SAMARINDA, KOMPAS.com - Kepala SMK Farmasi Tenggarong, Kutai Kartanegara, Kaltim, Syamsuddin Mallala menilai anak didiknya yang nekat merampok toko emas di Pasar Tangga Arung Tenggarong merupakan konsekuensi belajar online.
Menurut dia, sejak diberlakukan belajar daring empat bulan terakhir, pergaulan anak-anak didiknya tak bisa dikontrol.
“Apalagi anak-anak yang keluarganya broken home seperti anak didik saya ini (salah satu dari tiga pelaku perampok),” ungkap Syamsuddin saat ditemui Kompas.com di kediamannya, Samarinda, Senin (3/8/2020).
Baca juga: 3 Pelajar SMA yang Rampok Toko Emas Tetap Terima Pelajaran dari Dalam Penjara
Selama itu guru tidak bisa memastikan anak tersebut sungguh-sungguh belajar dari rumah atau sebaliknya.
“Ini konsekuensi dari belajar daring. Kebetulan anak didik saya itu, orangtuanya juga bermasalah hukum. Mereka juga ekonomi lemah, butuh uang,” terang dia.
Dalam kondisi itu, ketika ada tawaran uang dalam jumlah banyak maka siapa pun bisa tergoda, apalagi anak tersebut masih usia 16 tahun.
“Sangat labil. Mudah tergoda. Anak itu di sekolah perilakunya baik. Saya pastikan itu pengaruh lingkungan dan pergaulan dia selama empat bulan terakhir,” tuturnya.

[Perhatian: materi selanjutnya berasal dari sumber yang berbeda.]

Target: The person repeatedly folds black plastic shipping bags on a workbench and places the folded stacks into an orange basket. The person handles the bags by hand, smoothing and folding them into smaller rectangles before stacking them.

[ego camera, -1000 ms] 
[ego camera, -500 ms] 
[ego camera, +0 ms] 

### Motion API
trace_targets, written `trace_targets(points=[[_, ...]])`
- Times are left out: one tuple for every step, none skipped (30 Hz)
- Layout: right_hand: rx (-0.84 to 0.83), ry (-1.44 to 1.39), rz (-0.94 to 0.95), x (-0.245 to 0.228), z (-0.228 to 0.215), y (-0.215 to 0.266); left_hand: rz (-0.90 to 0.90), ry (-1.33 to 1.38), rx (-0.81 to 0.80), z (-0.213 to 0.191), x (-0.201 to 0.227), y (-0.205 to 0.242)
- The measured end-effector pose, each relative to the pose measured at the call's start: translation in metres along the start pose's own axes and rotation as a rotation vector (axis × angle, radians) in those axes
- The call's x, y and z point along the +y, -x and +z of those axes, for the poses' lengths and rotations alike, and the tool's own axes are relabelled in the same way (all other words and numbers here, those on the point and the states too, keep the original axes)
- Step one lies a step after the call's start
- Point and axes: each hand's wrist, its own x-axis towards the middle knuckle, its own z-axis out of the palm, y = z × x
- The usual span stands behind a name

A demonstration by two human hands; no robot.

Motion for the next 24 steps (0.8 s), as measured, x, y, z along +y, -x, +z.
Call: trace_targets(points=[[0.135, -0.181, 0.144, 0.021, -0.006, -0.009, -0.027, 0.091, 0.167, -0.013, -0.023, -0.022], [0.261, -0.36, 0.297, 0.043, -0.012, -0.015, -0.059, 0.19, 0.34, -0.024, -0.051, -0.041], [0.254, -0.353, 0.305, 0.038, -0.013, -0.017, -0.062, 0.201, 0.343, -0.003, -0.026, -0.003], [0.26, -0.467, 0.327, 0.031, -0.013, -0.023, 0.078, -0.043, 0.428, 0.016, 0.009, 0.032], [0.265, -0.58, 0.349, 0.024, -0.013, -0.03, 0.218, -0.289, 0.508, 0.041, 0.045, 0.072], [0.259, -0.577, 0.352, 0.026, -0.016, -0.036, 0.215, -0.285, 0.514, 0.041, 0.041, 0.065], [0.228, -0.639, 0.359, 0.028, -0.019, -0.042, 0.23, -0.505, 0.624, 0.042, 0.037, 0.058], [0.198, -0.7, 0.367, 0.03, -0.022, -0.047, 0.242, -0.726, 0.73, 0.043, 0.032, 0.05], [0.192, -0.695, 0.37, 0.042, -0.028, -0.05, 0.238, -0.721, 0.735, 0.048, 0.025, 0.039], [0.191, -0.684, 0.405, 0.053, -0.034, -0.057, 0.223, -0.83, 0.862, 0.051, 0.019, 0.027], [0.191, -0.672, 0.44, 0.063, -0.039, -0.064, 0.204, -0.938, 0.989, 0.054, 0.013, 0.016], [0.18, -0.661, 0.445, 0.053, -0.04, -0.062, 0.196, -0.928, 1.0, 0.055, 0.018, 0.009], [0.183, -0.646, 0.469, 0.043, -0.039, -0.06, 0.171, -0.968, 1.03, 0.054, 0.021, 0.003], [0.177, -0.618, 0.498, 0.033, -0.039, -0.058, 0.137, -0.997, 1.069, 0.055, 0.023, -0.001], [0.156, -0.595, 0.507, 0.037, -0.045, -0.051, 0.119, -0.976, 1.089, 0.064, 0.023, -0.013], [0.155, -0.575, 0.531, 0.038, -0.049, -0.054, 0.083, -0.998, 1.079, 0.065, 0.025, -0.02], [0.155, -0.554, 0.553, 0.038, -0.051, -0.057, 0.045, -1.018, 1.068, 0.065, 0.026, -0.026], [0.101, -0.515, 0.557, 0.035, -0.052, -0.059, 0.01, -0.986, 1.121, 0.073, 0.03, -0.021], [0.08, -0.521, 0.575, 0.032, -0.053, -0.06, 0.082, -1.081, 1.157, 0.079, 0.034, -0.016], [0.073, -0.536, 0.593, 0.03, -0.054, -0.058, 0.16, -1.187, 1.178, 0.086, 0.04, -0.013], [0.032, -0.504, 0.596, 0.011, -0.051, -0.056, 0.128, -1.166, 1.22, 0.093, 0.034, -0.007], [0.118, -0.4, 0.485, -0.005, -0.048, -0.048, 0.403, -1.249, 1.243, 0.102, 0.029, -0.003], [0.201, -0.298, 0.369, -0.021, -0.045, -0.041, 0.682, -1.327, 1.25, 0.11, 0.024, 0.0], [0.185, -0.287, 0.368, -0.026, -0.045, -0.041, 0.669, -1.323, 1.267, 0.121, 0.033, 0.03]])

Sebab, saat masih belajar tatap muka di sekolah, setiap 15 menit sebelum masuk kelas dan jelang pulang sekolah, anak-anak selalu diberi nasihat oleh wali kelas.
“Tatap muka guru dan anak didik sangatlah penting. Kita guru ini bukan hanya mengajar, tapi juga mendidik. Mengajak anak didik bicara, mengajak curhat dan lainnya telah tiada sejak pandemi Covid-19,” terang dia.